May I have the pleasure?
21 Feb 2004
And so to the Anvil for the Mayor of Basingstoke’s Annual Ball. A splendid event, presided over by Gerry and Janet Traynor, with the guiding hand of Margaret Payne detectable in the background. They raised a useful sum of money for two of the Mayor’s nominated charities, Rehab and Early Bird (helping the early detection and treatment of cancer)
There was more than the usual excitement when the raffle was drawn at the end; this was because the microphone had a speech impediment, which meant it broadcast alternate numbers of the four figure winners.
During the meal, as Len Phillips and his Big Band warmed up in the background, the Mayor asked me a perfectly legitimate question.
“Do you like dancing?”
The honest answer is that No, I don’t enjoy dancing. Nor do those that I partner. The Accident and Emergency Departments of hospitals in North Hampshire have been filled at weekends by ladies with injuries to the lower limbs, sustained in the course of duty on a dance floor with the local MP. The more serious injuries occur during Scottish dancing, sometimes in a constricted space, where others have fallen victim to friendly fire.
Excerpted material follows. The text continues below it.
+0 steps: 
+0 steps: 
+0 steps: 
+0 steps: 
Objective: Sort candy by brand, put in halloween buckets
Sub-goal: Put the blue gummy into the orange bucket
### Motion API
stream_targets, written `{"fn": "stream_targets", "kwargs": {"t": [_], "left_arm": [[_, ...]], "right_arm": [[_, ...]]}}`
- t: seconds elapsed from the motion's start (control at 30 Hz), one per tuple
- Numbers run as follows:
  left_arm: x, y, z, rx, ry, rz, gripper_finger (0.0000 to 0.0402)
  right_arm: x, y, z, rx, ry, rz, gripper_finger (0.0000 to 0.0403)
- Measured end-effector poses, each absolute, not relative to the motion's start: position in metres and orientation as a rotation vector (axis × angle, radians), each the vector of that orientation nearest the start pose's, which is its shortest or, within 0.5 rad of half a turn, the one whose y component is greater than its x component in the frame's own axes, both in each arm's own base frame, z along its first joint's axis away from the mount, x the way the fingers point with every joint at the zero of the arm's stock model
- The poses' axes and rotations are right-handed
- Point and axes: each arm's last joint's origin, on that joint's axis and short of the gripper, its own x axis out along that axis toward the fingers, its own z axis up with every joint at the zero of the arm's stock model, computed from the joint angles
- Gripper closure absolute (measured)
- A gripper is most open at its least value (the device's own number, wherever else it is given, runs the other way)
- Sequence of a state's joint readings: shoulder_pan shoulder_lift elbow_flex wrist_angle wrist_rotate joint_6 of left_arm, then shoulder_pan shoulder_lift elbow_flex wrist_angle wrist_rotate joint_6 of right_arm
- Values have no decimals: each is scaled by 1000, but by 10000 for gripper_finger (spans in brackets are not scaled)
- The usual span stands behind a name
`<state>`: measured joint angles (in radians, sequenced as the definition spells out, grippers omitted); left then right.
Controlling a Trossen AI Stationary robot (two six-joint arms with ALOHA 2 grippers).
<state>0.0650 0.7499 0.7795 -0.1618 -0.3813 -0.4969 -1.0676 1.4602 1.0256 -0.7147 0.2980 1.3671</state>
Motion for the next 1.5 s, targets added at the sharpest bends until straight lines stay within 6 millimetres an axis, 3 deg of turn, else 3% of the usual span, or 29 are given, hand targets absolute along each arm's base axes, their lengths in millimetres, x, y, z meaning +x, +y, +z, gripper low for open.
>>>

But accidents have also happened during less strenuous dances. (It has been suggested that, in these circumstances, a dancing licence should be suspended, while the assailant attends some rehabilitative instruction in ballroom dancing.)
So I paused before answering. Civility required that I should be polite to my host, who had gone to some trouble to ensure that we all had a good evening. And, being a male Mayor, the chances of his discovering the lack of this important social skill were small.
As I weighed up the answer, I looked at the person sitting between us. On these important civic occasions, it is usual to find, seated on the top table between His Worshipful the Mayor and the local MP, none other than Madam Mayoress. If I said yes, it would be expected that, when Len and his Men got going, I would take her in my arms and navigate her round the floor, with my right elbow high in the air and at right angles to my body
So, for a politician I did what does not always come naturally; I told the truth.
“No” I replied. And that was the right answer. Later in the evening, as Lady Young and I shuffled in the shadows, we observed the Borough’s First Citizens waltzing with style. Discretion, at times, is the better part of valour.